INSTRUCTIONS FOR THE TASK
Copy out the full listing below as it stands, with its pictures left behind.

INPUT DATA
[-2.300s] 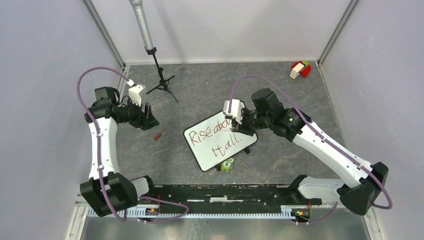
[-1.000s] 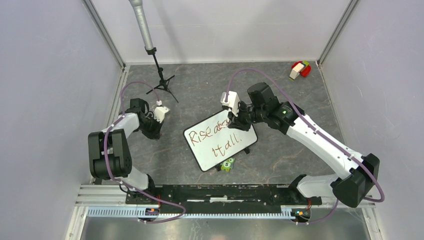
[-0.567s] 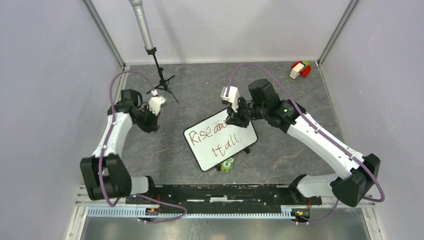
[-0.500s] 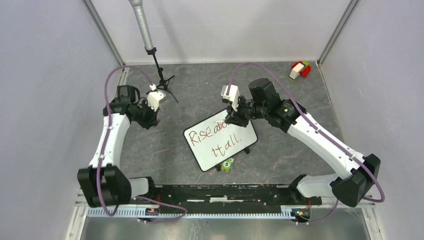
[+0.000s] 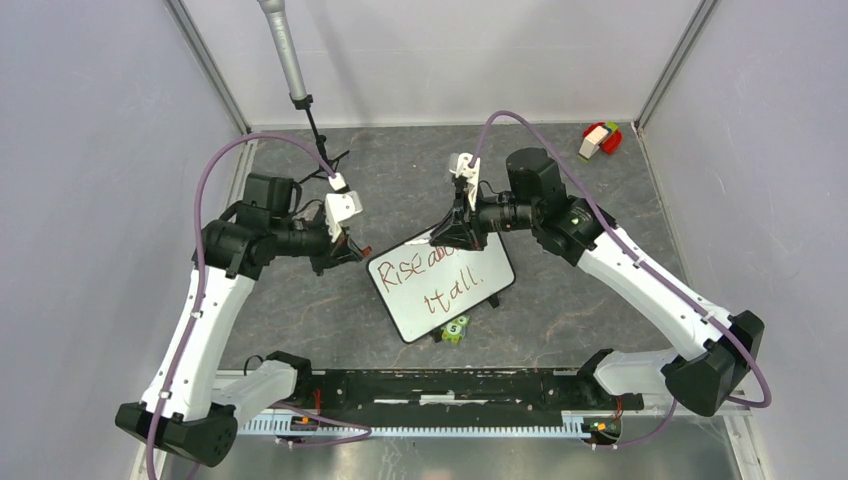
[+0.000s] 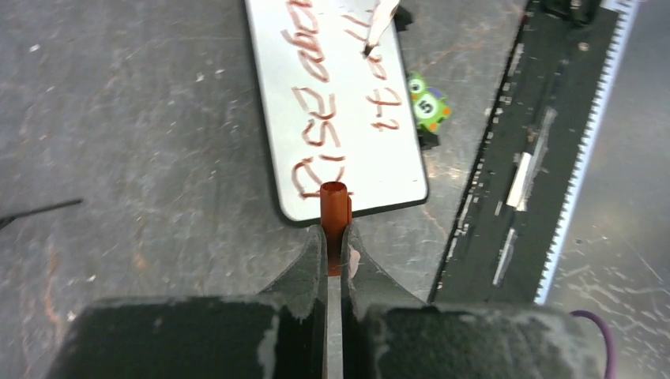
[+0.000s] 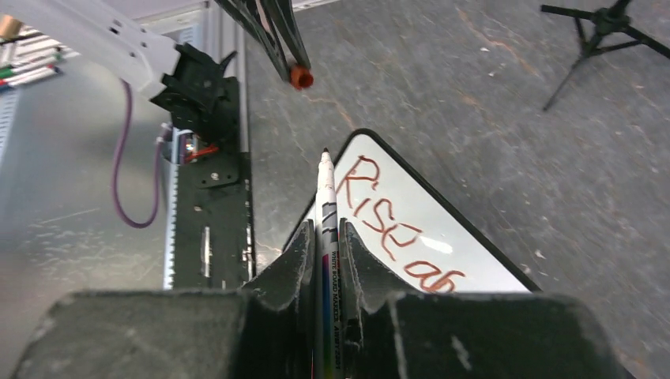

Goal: Write a sentence on the whiteboard
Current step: Close the whiteboard marker at the center of the board.

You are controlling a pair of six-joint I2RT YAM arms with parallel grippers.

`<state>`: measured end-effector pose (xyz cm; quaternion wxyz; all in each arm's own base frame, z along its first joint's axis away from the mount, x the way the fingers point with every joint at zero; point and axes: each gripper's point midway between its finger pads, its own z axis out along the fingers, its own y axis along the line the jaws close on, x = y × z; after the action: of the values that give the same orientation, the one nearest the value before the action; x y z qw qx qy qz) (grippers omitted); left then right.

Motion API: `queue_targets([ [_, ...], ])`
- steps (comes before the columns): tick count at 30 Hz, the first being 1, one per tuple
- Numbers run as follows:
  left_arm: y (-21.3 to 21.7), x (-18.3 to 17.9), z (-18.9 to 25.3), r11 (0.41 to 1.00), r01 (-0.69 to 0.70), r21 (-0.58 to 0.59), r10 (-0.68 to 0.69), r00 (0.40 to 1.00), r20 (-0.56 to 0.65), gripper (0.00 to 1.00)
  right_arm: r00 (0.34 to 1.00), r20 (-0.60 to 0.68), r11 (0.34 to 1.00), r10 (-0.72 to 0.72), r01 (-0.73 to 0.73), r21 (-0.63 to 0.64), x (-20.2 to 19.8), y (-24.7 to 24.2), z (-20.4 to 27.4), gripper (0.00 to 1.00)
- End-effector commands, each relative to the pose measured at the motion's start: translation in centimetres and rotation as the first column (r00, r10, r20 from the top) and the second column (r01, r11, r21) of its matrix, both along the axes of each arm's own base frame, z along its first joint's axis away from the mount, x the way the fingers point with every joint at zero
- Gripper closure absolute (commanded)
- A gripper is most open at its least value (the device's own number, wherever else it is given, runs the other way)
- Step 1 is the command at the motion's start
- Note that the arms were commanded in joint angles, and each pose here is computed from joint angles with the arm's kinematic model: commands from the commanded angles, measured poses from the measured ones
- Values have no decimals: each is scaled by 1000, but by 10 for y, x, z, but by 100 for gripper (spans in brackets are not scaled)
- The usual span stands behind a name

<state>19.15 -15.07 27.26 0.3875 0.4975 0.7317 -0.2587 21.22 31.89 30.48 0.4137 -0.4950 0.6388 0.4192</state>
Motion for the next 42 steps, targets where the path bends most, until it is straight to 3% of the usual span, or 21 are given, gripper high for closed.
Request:
queue_targets([
  [1,-23,-24,12,993,95,-73,-99,994,-51,98,993,-73,989,92,-82,123,-22,8,24,100],
  [15,-37,-46,15,966,248,-70,-251,967,-50,98,977,-140,980,162,-143,135,-39,16,9,100],
  [42,-42,-56,10,950,305,-62,-309,948,-78,98,969,-120,973,215,-203,109,-51,30,7,100],
])
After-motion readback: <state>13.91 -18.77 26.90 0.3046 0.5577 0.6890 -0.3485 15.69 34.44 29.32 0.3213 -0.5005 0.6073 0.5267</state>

OUTPUT BELOW
[-2.300s] 
[-1.000s] 
[-0.567s] 
[-0.500s] 
[+0.000s] 
[+0.000s] 
[+0.000s] 

Goal: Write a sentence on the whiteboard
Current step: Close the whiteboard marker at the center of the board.

You are controlling a pair of six-joint I2RT YAM arms with parallel grippers.

`<state>`: measured end-effector pose (xyz cm; quaternion wxyz; all in each arm's own base frame, z along its first joint's axis away from the mount, x the way the fingers point with every joint at zero; point and axes: each gripper's point midway between its finger pads, its own z axis out along the fingers, its own y axis along the line the jaws close on, x = y × z; after the action: of the values that give the same orientation, the one nearest the value before the action; x y z qw qx qy qz) (grippers omitted); left then right.

Motion API: `queue_targets([ [_, ...], ])`
- steps (comes before the columns): tick count at 30 Hz, the first being 1, one per tuple
- Numbers run as follows:
  left_arm: y (-21.3 to 21.7), x (-18.3 to 17.9), z (-18.9 to 25.3), r11 (0.41 to 1.00), r01 (-0.69 to 0.70), r21 (-0.58 to 0.59), r10 (-0.68 to 0.69), r00 (0.40 to 1.00), r20 (-0.56 to 0.65), gripper (0.00 to 1.00)
  right_arm: r00 (0.34 to 1.00), r20 (-0.60 to 0.68), r11 (0.34 to 1.00), r10 (-0.72 to 0.72), r01 (-0.73 to 0.73), r21 (-0.63 to 0.64), x (-20.2 to 19.8), y (-24.7 to 24.2), z (-20.4 to 27.4), gripper (0.00 to 1.00)
- End-effector commands, each relative to the pose measured at the motion's start: translation in centimetres and rotation as the first column (r00, r10, r20 from the top) and the second column (r01, r11, r21) of its matrix, both along the axes of each arm's own base frame, z along its first joint's axis away from the mount, x the way the fingers point with every joint at zero
- Gripper closure absolute (commanded)
- A gripper is most open at its least value (the device's own number, wherever else it is given, runs the other way)
- Step 1 is the command at the motion's start
- Note that the arms were commanded in joint angles, and each pose here is computed from joint angles with the arm's kinematic model: commands from the commanded angles, measured poses from the measured ones
- Values have no decimals: each is scaled by 1000, but by 10 for y, x, z, but by 100 for gripper (spans in brackets are not scaled)
- The usual span stands behind a name

<state>19.15 -15.07 27.26 0.3875 0.4975 0.7317 -0.2587 21.22 31.89 30.48 0.4137 -0.4950 0.6388 0.4192</state>
Motion for the next 42 steps, targets where the path bends most, until it is straight to 3% of the usual span, or 21 are given, gripper high for closed.
Request:
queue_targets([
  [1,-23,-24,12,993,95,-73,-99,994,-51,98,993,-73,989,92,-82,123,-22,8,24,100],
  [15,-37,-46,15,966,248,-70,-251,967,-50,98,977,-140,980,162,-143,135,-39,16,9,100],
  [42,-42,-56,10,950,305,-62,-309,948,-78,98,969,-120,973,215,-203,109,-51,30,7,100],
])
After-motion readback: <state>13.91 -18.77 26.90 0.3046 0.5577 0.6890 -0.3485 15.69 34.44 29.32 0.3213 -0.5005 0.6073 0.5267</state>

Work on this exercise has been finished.